Livingroom band looks towards the horizon

Courtesy of Lev Sheinfeld

LIGHTING UP THE ROOM: Performing onstage at the Rock House (from left to right) sophomores Danny McNeela, Sam Collett, Yeon Park, Jeremy Bernstein and Lev Sheinfeld have been playing together as the band Livingroom since August of 2018. In the future the band hopes to possibly record a new single for Spotify and iTunes.

Lorelei Streb, staff reporter

All five members of the band Livingroom wait nervously in a room backstage at the Rock House in downtown Glenview. The group discusses how their very first performance as a band is going to go. When it is time to go on stage, the members walk out onto the dimly lit stage, only to realize there is not an audience member in sight. The band waits a couple minutes before starting to play a song not initially made for the performance called “Road Signs”. Soon, the audience starts to trickle in and eventually the house is packed. The band plays three of their songs, and the show ends with a standing ovation from the audience.

Last year, during South’s 2018 V-Show, sophomores Danny McNeela, Sam Collett and Lev Sheinfeld decided to participate in the Freshman Act band together. The group needed a bassist and heard of sophomore Yeon Park. However, the band Livingroom did not become official until late August of that year, according to Sheinfeld, when their final member, sophomore Jeremy Bernstein, was added.

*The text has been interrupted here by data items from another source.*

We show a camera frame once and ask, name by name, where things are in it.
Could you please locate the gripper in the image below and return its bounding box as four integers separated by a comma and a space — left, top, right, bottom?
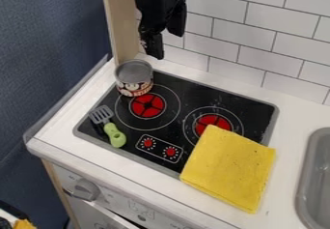
131, 0, 190, 61

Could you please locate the toy stove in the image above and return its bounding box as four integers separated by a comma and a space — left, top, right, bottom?
71, 70, 282, 180

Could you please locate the yellow cloth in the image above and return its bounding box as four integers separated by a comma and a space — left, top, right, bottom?
178, 124, 278, 215

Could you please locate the silver can with label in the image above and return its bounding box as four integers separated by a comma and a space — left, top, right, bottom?
113, 59, 156, 99

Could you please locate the toy sink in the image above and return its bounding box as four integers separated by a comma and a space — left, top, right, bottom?
293, 127, 330, 229

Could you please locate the grey spatula with green handle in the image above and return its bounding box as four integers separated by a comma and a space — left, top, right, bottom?
87, 104, 129, 149

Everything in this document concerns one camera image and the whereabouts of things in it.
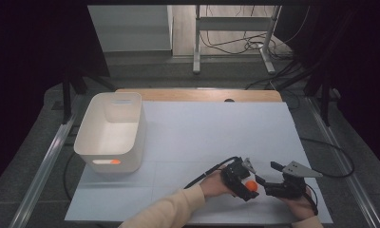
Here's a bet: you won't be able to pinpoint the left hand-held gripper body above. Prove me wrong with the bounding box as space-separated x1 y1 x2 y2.
220 156 258 195

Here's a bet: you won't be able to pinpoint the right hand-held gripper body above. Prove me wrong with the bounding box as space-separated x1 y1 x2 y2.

According to Sheinfeld, he plays the keyboard, sings and writes songs; McNeela also writes, sings and plays guitar; Park and Bernstein share both the roles of lead guitar and bass; and Collett is on the drums.

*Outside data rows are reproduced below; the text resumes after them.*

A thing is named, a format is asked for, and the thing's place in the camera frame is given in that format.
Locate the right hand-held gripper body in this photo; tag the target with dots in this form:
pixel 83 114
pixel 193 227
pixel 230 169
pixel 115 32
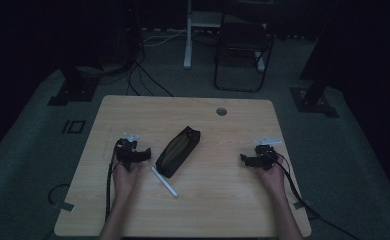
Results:
pixel 266 156

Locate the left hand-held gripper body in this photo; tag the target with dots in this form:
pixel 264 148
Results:
pixel 127 154

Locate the person's right hand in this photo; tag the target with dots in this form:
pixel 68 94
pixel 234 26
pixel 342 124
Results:
pixel 273 178

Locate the person's left hand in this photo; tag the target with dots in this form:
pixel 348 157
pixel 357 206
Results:
pixel 125 178

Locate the white pen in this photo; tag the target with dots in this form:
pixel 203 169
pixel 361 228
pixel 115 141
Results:
pixel 164 181

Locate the black pencil case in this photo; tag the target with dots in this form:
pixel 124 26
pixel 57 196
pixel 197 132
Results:
pixel 178 151

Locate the grey tape piece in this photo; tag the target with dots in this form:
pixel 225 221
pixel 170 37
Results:
pixel 64 206
pixel 301 204

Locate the black stand base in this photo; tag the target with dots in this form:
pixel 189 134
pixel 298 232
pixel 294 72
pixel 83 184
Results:
pixel 74 91
pixel 313 101

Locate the black folding chair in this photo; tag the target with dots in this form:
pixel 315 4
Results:
pixel 243 36

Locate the white desk frame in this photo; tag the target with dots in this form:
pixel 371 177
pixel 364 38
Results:
pixel 188 40

“We all liked how we sounded, we were all musicians,” Park said. “Everyone in our band knows music very well. We’re all very talented and we know our way around music and concepts. [Our music] can get pretty complex in a way.”

McNeela recalls that when the name Livingroom was created, it was just a funny joke because it seemed so random. But when the band actually considered the name McNeela proposed, it had a lot of meanings because the content of their songs focuses on the way people live their lives, how much room you have to live and the space between people.

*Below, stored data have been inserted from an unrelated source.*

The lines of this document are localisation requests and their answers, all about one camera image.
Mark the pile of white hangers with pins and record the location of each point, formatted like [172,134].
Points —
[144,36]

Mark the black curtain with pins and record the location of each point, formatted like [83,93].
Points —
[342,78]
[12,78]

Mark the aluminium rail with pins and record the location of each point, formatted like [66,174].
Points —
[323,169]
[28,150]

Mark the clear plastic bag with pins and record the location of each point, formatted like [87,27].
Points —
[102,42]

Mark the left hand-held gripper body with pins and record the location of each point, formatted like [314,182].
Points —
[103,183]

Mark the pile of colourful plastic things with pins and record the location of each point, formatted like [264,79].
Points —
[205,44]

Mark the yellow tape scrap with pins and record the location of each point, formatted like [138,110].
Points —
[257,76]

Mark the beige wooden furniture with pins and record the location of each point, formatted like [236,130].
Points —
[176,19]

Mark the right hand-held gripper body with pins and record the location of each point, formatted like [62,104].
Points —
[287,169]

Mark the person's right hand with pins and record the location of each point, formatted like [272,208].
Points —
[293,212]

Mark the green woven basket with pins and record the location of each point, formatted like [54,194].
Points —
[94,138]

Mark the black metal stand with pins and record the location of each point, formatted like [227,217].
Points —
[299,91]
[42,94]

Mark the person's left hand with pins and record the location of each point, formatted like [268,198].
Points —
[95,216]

The band Livingroom also creates their own music, and Park believes that their original music is what sets them apart from some of the other bands at South. Not only that, but Livingroom is a band who prefers not to be pinned to a single genre, according to Park, because it is subjective and limiting.

“I think a lot of our songs really focus on the relationships between people,” McNeela said. “I wouldn’t call them love songs, because they’re not all love songs, not all relationships have to do with love. It can be friendship songs or even songs about people you don’t particularly like. All these have to do with the way we live life.”

Each member of the band has their own taste in music, Bernstein says, so they combine their love of music to create a variety of songs. Each member will write something on their own and present it to the rest of the band, who will tinker with it during a rehearsal as a group, according to Sheinfeld.

“There’s definitely a sense of message in our songs, not like a moral thought, more like we’re trying to convey a feeling,” Sheinfeld said. “If you look at the lyrics, they’re not so ambiguous and vague, they’re very straightforward.”

Currently, the band has three original songs out: “August”, “Dusk” and their most popular song “Polarity”. Collett says the band is excited to continue performing at concerts and gigs, as well as possibly recording a new single for Spotify and iTunes.

Sheinfeld describes how nice it is to be a young band because it gives them a lot of time to work on developing Livingroom. Right now the band does not have a large following outside of South, Sheinfeld says, but they’re working towards that. The band hopes this summer to start accelerating towards more serious endeavors.

“Right now, we’re looking toward the horizon, trying to do the most we can,” Sheinfeld said.